- _Information given_
>>>

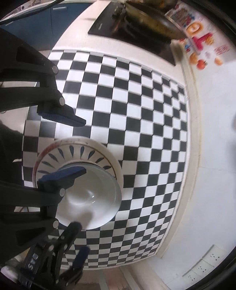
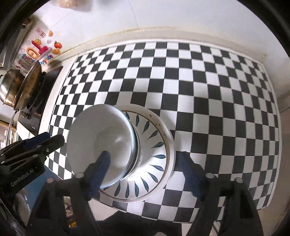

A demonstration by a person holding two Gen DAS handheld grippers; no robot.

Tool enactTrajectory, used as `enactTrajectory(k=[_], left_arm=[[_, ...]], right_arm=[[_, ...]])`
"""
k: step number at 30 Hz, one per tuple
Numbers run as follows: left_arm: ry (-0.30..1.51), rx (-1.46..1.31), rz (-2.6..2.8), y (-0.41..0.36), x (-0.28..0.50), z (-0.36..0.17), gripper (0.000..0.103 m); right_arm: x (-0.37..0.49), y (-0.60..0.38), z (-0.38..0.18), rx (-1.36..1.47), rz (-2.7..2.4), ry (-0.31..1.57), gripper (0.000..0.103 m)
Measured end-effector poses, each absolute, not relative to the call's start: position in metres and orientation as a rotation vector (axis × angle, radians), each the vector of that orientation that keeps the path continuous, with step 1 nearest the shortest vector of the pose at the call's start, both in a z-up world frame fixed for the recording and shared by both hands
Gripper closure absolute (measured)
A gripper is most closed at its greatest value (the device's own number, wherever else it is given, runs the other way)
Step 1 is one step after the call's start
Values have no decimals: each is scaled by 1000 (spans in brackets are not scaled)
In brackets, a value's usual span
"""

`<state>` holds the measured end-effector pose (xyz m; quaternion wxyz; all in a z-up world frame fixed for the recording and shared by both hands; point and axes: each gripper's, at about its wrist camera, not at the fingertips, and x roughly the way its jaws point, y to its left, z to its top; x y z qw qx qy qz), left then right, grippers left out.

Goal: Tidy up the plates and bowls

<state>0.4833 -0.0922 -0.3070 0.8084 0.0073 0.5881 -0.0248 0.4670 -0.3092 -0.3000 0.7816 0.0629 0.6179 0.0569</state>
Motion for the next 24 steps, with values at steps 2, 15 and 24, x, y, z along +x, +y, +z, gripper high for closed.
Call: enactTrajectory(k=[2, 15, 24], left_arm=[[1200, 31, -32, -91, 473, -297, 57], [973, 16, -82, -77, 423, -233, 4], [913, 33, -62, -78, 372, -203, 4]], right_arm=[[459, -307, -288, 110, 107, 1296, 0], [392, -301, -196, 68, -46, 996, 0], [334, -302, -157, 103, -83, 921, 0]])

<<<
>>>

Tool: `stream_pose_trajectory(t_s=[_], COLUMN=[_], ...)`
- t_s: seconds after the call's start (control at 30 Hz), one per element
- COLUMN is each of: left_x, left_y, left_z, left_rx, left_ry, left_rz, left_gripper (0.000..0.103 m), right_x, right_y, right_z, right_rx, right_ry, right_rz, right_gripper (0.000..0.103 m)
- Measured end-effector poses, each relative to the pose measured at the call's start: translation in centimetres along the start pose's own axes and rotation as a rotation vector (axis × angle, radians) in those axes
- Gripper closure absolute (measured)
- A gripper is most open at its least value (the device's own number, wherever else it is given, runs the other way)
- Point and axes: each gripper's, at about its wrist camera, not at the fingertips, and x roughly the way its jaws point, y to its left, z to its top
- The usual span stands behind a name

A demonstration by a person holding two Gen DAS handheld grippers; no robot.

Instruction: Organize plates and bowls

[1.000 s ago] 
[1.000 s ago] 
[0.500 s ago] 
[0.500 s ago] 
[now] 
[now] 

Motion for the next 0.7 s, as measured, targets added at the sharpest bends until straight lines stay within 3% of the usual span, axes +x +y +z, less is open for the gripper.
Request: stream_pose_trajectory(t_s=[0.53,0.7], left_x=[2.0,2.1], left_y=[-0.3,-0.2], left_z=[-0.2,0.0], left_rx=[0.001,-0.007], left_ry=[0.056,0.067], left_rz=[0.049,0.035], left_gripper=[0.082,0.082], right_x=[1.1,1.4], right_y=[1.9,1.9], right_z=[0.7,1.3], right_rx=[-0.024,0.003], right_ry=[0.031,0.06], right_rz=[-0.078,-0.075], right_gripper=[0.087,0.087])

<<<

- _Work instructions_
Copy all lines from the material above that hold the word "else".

- _Answer for this exercise_
A gripper is most closed at its greatest value (the device's own number, wherever else it is given, runs the other way)
- A gripper is most open at its least value (the device's own number, wherever else it is given, runs the other way)

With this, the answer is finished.